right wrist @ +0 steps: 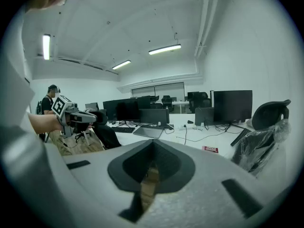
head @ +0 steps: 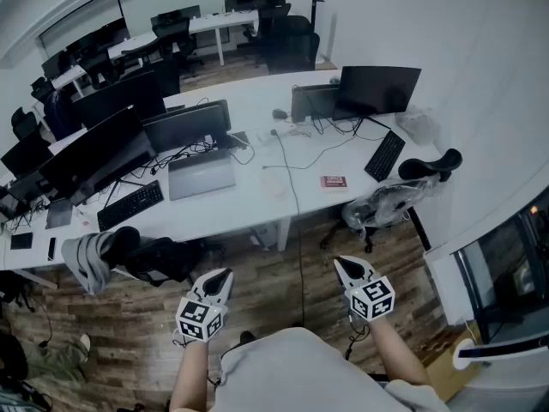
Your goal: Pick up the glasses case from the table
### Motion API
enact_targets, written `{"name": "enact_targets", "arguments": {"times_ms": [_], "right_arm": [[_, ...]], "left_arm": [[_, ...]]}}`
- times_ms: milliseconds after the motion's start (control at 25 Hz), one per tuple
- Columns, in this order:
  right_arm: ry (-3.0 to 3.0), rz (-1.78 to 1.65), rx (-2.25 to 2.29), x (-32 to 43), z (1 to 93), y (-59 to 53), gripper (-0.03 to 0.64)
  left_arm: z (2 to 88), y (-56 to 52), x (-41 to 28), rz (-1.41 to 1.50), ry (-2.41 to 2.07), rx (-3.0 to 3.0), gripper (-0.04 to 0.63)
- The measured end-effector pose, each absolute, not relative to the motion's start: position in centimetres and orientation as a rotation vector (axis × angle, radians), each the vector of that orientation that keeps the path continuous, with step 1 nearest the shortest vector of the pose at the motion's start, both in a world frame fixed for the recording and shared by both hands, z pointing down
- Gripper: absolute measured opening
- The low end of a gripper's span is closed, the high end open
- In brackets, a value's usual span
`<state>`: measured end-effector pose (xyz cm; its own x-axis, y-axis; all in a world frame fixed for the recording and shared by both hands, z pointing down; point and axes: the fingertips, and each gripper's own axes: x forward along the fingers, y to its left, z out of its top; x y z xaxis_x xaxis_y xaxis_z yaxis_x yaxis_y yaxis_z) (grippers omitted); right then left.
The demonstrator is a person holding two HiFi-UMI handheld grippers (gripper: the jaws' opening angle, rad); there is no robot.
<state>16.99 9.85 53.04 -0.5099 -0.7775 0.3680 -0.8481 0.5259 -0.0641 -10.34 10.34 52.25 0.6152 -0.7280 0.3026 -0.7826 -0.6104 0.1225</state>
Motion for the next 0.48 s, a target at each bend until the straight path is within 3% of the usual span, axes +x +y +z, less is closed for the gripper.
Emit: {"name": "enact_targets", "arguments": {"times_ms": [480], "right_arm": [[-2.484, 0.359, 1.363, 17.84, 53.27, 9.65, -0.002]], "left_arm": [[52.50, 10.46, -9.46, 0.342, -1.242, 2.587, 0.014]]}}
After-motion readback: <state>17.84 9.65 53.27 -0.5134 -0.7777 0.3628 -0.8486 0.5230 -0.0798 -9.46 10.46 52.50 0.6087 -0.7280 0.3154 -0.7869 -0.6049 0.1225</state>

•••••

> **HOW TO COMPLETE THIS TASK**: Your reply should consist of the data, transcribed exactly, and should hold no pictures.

> **RESULT OF THIS EXERCISE**:
right wrist @ +0 steps: 
head @ +0 steps: 
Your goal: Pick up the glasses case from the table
### Motion API
enact_targets, written `{"name": "enact_targets", "arguments": {"times_ms": [_], "right_arm": [[_, ...]], "left_arm": [[_, ...]]}}`
- times_ms: milliseconds after the motion's start (control at 25 Hz), one per tuple
- Columns, in this order:
  right_arm: ry (-3.0 to 3.0), rz (-1.78 to 1.65), rx (-2.25 to 2.29), x (-32 to 43), z (1 to 93), y (-59 to 53), gripper (-0.03 to 0.64)
  left_arm: z (2 to 88), y (-56 to 52), x (-41 to 28), rz (-1.41 to 1.50), ry (-2.41 to 2.07), rx (-3.0 to 3.0), gripper (-0.04 to 0.63)
- The measured end-effector pose, each absolute, not relative to the motion's start: position in centimetres and orientation as a rotation vector (axis × angle, radians), each the vector of that orientation that keeps the path continuous, with step 1 nearest the shortest vector of the pose at the motion's start, both in a world frame fixed for the recording and shared by both hands, z pointing down
- Gripper: absolute measured opening
- The low end of a gripper's span is closed, the high end open
- In brackets, a value's usual span
`<state>`: measured end-effector pose (xyz cm; its own x-axis, y-axis; all in a world frame fixed for the recording and shared by both hands, z pointing down; point and axes: the fingertips, and each gripper's own axes: x forward along the fingers, y to its left, z out of its top; x y z xaxis_x xaxis_y xaxis_z yaxis_x yaxis_y yaxis_z) (grippers omitted); right then left.
The demonstrator is a person holding two HiFi-UMI handheld grippers (gripper: the jaws' opening angle, rad); there is no robot.
<state>16.99 9.85 53.04 -0.5099 -0.7775 0.3680 -0.8481 0.5259 -0.0641 -10.34 10.34 52.25 0.6152 -0.7280 0.3026 -0.7826 -0.6104 0.1225</state>
Motion for the next 0.48 s, a target at each bend until the straight path is within 3% of the usual span, axes +x +y +z, less is closed for the gripper.
Emit: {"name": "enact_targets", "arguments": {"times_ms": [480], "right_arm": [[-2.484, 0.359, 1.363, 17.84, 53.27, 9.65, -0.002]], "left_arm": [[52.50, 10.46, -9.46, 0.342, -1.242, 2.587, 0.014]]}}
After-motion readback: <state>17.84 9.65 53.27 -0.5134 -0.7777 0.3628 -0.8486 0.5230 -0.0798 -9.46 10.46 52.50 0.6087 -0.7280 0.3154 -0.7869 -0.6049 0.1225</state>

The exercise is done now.